• **EXERCISE GOAL**: Reproduce the full listing that follows, matching it exactly.

***** RECORDED DATA *****

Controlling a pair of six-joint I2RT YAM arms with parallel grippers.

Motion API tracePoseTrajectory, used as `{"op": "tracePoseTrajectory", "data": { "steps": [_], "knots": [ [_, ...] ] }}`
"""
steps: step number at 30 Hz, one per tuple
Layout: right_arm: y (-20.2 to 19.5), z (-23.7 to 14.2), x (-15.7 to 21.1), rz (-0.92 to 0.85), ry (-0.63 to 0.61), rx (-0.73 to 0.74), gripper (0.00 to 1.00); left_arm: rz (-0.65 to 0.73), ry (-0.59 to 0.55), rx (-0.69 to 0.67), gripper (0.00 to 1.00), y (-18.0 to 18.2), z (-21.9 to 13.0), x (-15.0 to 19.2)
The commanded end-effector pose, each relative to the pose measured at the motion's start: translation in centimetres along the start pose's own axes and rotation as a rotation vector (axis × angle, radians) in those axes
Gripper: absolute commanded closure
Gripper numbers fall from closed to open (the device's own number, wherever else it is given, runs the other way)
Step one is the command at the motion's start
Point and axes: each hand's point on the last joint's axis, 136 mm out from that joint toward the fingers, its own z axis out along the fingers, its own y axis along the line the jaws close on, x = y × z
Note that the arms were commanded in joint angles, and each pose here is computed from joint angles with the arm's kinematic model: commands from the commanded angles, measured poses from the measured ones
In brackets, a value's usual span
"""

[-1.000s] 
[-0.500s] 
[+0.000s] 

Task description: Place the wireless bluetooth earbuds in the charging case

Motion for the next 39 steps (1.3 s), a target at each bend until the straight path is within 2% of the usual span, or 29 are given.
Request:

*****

• **ANSWER**:
Controlling a pair of six-joint I2RT YAM arms with parallel grippers.

Motion API tracePoseTrajectory, used as `{"op": "tracePoseTrajectory", "data": { "steps": [_], "knots": [ [_, ...] ] }}`
"""
steps: step number at 30 Hz, one per tuple
Layout: right_arm: y (-20.2 to 19.5), z (-23.7 to 14.2), x (-15.7 to 21.1), rz (-0.92 to 0.85), ry (-0.63 to 0.61), rx (-0.73 to 0.74), gripper (0.00 to 1.00); left_arm: rz (-0.65 to 0.73), ry (-0.59 to 0.55), rx (-0.69 to 0.67), gripper (0.00 to 1.00), y (-18.0 to 18.2), z (-21.9 to 13.0), x (-15.0 to 19.2)
The commanded end-effector pose, each relative to the pose measured at the motion's start: translation in centimetres along the start pose's own axes and rotation as a rotation vector (axis × angle, radians) in those axes
Gripper: absolute commanded closure
Gripper numbers fall from closed to open (the device's own number, wherever else it is given, runs the other way)
Step one is the command at the motion's start
Point and axes: each hand's point on the last joint's axis, 136 mm out from that joint toward the fingers, its own z axis out along the fingers, its own y axis along the line the jaws close on, x = y × z
Note that the arms were commanded in joint angles, and each pose here is computed from joint angles with the arm's kinematic model: commands from the commanded angles, measured poses from the measured ones
In brackets, a value's usual span
"""

[-1.000s] 
[-0.500s] 
[+0.000s] 

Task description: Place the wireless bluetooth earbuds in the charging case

Motion for the next 39 steps (1.3 s), a target at each bend until the straight path is within 2% of the usual span, or 29 are given.
Request:

Work on the exercise is complete.